3 Types of cyberattacks Canadians are facing during the pandemic
1. Financial aid scam
One of the biggest cybersecurity threats Canadians have faced in the last couple of months is malicious websites masquerading as official government entities providing information about COVID-19 financial aid programs. These malicious websites prey on people’s fear and anxiety during the pandemic, tricking them into providing personal and financial information. Most of the fake pages claimed to be Canada Revenue Agency or related to the Canada Emergency Response Benefit (CERB).
2. Phishing scams
Phishing is information-stealing malware disguised as legitimate links and attachments that victims are lured to click. These phishing emails target organizations as well as individuals. They are cloaked as COVID-19 updates from health agencies, charities eliciting donations, or companies advertising personal protective equipment available for purchase. An example of one such phishing email occurred on March 10, masquerading as the Public Health Agency of Canada’s (PHAC) Medical Officer of Health. The email claimed to be an important COVID-19 update; instead, it was used to deliver malware through an attachment.
3. Fake COVID-19 contact-tracing app
Another cybersecurity threat Canadians are facing is malicious computer ransomware disguised as an official government of Canada COVID-19 contact-tracing app. Attackers took advantage of Prime Minister Justin Trudeau’s announcement in June about a nationwide contact-tracing app and unleashed a bogus app on fake government of Canada websites. Downloading the app releases a ransomware that locks the user’s data, and payment is demanded to regain access.
5 ways for organizations and individuals to avoid cyber threats
1. Be on guard when clicking on links and downloading apps
As phishing campaigns are on the rise during the pandemic, organizations and individuals must be on guard when opening email links or attachments and divulging personal and financial information on websites or via text. For example, government officials would never ask for your financial information through a text message. When you receive emails with links or attachments, always double-check with the sender by calling the official government website to verify the information and request is legitimate. The same goes when applying for financial aid on websites. Exercise prudence by double-checking to ensure the URL is spelled correctly.

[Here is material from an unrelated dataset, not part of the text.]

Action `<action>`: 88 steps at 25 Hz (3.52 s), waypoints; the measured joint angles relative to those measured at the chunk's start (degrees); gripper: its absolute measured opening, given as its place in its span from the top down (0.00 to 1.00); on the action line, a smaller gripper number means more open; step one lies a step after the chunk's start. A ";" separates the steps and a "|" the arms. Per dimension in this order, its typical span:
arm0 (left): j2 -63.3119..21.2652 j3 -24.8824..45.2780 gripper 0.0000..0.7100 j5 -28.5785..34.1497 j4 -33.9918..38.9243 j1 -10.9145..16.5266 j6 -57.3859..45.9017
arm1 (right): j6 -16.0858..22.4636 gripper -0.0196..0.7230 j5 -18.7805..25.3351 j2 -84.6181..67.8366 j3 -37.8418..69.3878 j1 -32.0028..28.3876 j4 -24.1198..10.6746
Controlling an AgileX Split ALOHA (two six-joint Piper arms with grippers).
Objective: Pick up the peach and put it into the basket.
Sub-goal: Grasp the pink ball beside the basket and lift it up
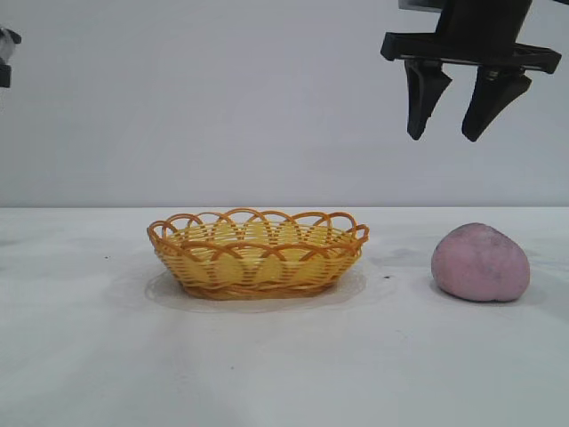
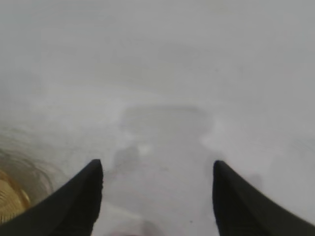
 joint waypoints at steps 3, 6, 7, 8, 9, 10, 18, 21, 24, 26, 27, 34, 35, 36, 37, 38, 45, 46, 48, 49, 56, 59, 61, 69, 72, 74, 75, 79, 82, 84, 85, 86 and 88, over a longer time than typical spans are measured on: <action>-4.68 4.00 0.23 0.00 -0.11 0.00 -0.13 | 0.00 0.36 0.49 0.00 0.00 0.00 0.00; -11.13 9.23 0.23 -0.53 -0.11 0.00 -0.23 | 0.00 0.36 0.71 0.00 0.00 0.00 0.00; -13.64 10.80 0.23 -0.80 -0.11 0.00 -0.23 | 0.00 0.36 0.71 0.00 0.00 0.00 0.00; -16.19 12.72 0.23 -0.98 -0.11 0.00 -0.23 | 0.00 0.36 0.71 0.00 0.00 0.00 0.00; -18.35 14.60 0.23 -1.24 -0.11 0.00 -0.23 | 0.00 0.36 0.71 0.00 0.00 0.00 0.00; -21.00 16.15 0.23 -1.36 -0.11 0.00 -0.23 | 0.00 0.36 0.71 0.00 0.00 0.00 0.00; -43.04 29.58 0.23 -0.90 -3.04 0.00 -0.23 | 0.00 0.36 0.80 0.00 0.00 0.00 0.00; -51.49 34.10 0.23 0.17 -4.40 0.00 -0.23 | 0.00 0.36 0.83 0.00 0.00 0.00 0.00; -59.87 38.42 0.23 0.39 -5.25 0.00 -0.23 | 0.00 0.36 0.83 0.00 0.00 0.00 0.00; -65.65 41.27 0.23 0.75 -6.00 0.00 -0.23 | 0.00 0.36 0.83 0.00 0.00 0.00 0.00; -67.98 42.38 0.23 1.03 -6.23 0.00 -0.23 | 0.00 0.36 0.83 0.00 0.00 0.00 0.00; -85.73 50.44 0.23 1.31 -7.21 0.00 1.02 | 0.00 0.36 1.47 0.00 0.00 0.00 0.00; -88.38 51.47 0.23 1.31 -7.30 0.00 1.37 | 0.00 0.36 1.60 0.00 0.00 0.00 0.00; -90.96 52.31 0.23 1.31 -7.34 0.00 1.48 | 0.00 0.36 1.75 0.00 0.00 0.00 0.00; -93.12 53.00 0.23 1.18 -7.44 0.00 1.60 | 0.00 0.36 2.00 0.00 0.00 0.00 0.00; -95.66 53.54 0.23 1.05 -7.44 0.00 1.60 | 0.00 0.36 2.25 0.00 0.00 0.00 0.00; -110.14 55.81 0.23 -1.90 -7.70 0.00 1.60 | 0.00 0.36 4.54 0.00 0.00 0.00 -1.06; -110.59 55.92 0.23 -2.00 -7.70 0.00 1.60 | 0.00 0.36 5.10 0.00 0.00 0.00 -1.28; -110.69 56.05 0.23 -2.23 -7.70 0.00 1.60 | 0.00 0.36 5.95 -0.44 0.00 0.00 -1.61; -110.79 56.07 0.23 -2.34 -7.70 0.00 1.70 | 0.00 0.36 6.46 -0.71 0.00 0.00 -1.67; -110.78 56.43 0.23 -2.82 -7.70 0.00 1.72 | 0.00 0.36 10.02 -3.53 0.00 0.00 -2.18; -110.78 56.43 0.23 -2.92 -7.70 0.00 1.72 | 0.00 0.36 13.29 -3.74 0.00 0.00 -2.39; -110.78 56.43 0.23 -2.92 -7.70 0.00 1.72 | 0.00 0.36 14.89 -3.74 0.00 0.00 -2.39; -110.78 56.43 0.23 -2.92 -7.70 0.00 1.72 | 0.00 0.36 18.96 -3.74 0.37 0.25 -2.10; -110.78 56.43 0.23 -2.92 -7.70 0.00 1.72 | 0.00 0.36 18.96 -3.36 1.25 0.61 -0.19; -110.78 56.43 0.23 -2.92 -7.70 0.00 1.72 | 0.00 0.36 18.96 -2.57 2.42 0.61 1.38; -110.78 56.43 0.23 -2.92 -7.70 0.00 1.72 | 0.00 0.36 18.70 -2.14 3.05 0.65 1.73; -110.78 56.43 0.23 -2.94 -7.70 0.00 1.72 | 0.00 0.36 17.56 -0.15 5.06 1.20 2.03; -110.78 56.43 0.23 -2.94 -7.70 0.00 1.72 | 0.00 0.36 16.47 1.62 5.27 1.88 2.06; -110.78 56.43 0.23 -2.94 -7.70 0.00 1.72 | 0.00 0.36 15.36 2.54 5.27 2.39 2.15; -110.78 56.43 0.23 -2.94 -7.70 0.00 1.72 | 0.00 0.36 14.91 3.02 5.27 2.82 2.15; -110.78 56.43 0.23 -2.94 -7.70 0.00 1.72 | 0.00 0.36 14.60 3.53 5.27 3.21 2.15; -110.78 56.43 0.23 -2.94 -7.70 0.00 1.72 | 0.00 0.36 14.19 4.57 5.27 3.76 2.29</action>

When downloading apps, only download from reputable sources and always double check the app’s legitimacy before you click download. Read reviews to see what others are saying about the application. Being extra vigilant could save you from downloading a fake contact-tracing app.
2. Use a VPN
A VPN app can protect you from a data breach by encrypting your files, making it hard for hackers to detect your online activity. In other words, you are secured in your personal private tunnel that only you can access. Organizations that enforce work from home policies during the pandemic are susceptible to phishing scams and ransomware. They should ensure their employees access work-related documents with a VPN so that sensitive information is shielded from prying eyes.
3. Update your device software and other applications
Keeping your device software updated is crucial for your security. Organizations should ensure that regular antivirus and anti-malware updates are released to protect their system and files. From time to time devices may be exposed to new security vulnerabilities, so security updates or patches erase those weaknesses. Always apply updates as soon as they are available for device operating systems, antivirus programs, and mobile applications.
4. Back up your data and store them safely
For organizations, backing up and storing data safely is particularly important. Data can be stored using cloud services. That way, if a company falls victim to ransomware and their files are locked, the information can be retrieved from the cloud. Individuals should also consider storing sensitive information using a cloud service provider. It is a good idea to perform a test run to recover data, to be familiar with the steps if you become a ransomware victim.
5. Apply two-factor authentication
Strong and complex passwords must be used, especially when accessing sensitive or personal information such as banking information or your company’s email account. To amplify this security check, apply two-factor authentication (2FA). Organizations should be extra cautious and stay alert to avoid phishing campaigns by requiring remote workers to use 2FA to log in to their email.